- Opening Delimiter -
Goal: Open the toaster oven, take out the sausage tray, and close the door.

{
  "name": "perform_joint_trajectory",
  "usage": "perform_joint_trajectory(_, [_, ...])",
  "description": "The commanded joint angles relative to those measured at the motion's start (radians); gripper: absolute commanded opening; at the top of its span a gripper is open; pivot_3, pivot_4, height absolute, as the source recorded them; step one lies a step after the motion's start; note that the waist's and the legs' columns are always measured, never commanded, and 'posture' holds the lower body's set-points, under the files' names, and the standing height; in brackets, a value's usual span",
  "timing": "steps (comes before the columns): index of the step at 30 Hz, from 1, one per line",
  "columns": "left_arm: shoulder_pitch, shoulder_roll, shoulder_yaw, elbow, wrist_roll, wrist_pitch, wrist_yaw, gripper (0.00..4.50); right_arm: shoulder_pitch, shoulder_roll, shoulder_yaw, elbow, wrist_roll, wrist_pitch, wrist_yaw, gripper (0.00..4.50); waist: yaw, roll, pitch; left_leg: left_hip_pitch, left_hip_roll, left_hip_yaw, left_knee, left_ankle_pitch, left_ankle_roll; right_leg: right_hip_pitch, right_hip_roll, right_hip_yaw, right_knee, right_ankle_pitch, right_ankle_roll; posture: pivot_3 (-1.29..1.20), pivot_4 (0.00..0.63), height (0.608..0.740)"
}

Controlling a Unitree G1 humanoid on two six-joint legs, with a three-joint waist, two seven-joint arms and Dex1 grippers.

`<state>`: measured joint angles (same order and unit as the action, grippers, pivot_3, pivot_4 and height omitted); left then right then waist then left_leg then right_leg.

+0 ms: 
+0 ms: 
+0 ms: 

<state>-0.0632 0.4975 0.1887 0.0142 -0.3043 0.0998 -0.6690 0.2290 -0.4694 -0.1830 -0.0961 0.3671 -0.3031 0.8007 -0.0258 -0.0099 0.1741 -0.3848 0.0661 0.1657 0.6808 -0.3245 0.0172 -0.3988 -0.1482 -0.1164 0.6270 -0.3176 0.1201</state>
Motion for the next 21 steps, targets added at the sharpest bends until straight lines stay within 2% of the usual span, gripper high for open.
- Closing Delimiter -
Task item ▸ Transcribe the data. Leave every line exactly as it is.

Expected output ▸
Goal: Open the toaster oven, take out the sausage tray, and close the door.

{
  "name": "perform_joint_trajectory",
  "usage": "perform_joint_trajectory(_, [_, ...])",
  "description": "The commanded joint angles relative to those measured at the motion's start (radians); gripper: absolute commanded opening; at the top of its span a gripper is open; pivot_3, pivot_4, height absolute, as the source recorded them; step one lies a step after the motion's start; note that the waist's and the legs' columns are always measured, never commanded, and 'posture' holds the lower body's set-points, under the files' names, and the standing height; in brackets, a value's usual span",
  "timing": "steps (comes before the columns): index of the step at 30 Hz, from 1, one per line",
  "columns": "left_arm: shoulder_pitch, shoulder_roll, shoulder_yaw, elbow, wrist_roll, wrist_pitch, wrist_yaw, gripper (0.00..4.50); right_arm: shoulder_pitch, shoulder_roll, shoulder_yaw, elbow, wrist_roll, wrist_pitch, wrist_yaw, gripper (0.00..4.50); waist: yaw, roll, pitch; left_leg: left_hip_pitch, left_hip_roll, left_hip_yaw, left_knee, left_ankle_pitch, left_ankle_roll; right_leg: right_hip_pitch, right_hip_roll, right_hip_yaw, right_knee, right_ankle_pitch, right_ankle_roll; posture: pivot_3 (-1.29..1.20), pivot_4 (0.00..0.63), height (0.608..0.740)"
}

Controlling a Unitree G1 humanoid on two six-joint legs, with a three-joint waist, two seven-joint arms and Dex1 grippers.

`<state>`: measured joint angles (same order and unit as the action, grippers, pivot_3, pivot_4 and height omitted); left then right then waist then left_leg then right_leg.

+0 ms: 
+0 ms: 
+0 ms: 

<state>-0.0632 0.4975 0.1887 0.0142 -0.3043 0.0998 -0.6690 0.2290 -0.4694 -0.1830 -0.0961 0.3671 -0.3031 0.8007 -0.0258 -0.0099 0.1741 -0.3848 0.0661 0.1657 0.6808 -0.3245 0.0172 -0.3988 -0.1482 -0.1164 0.6270 -0.3176 0.1201</state>
Motion for the next 21 steps, targets added at the sharpest bends until straight lines stay within 2% of the usual span, gripper high for open.

The response is now done.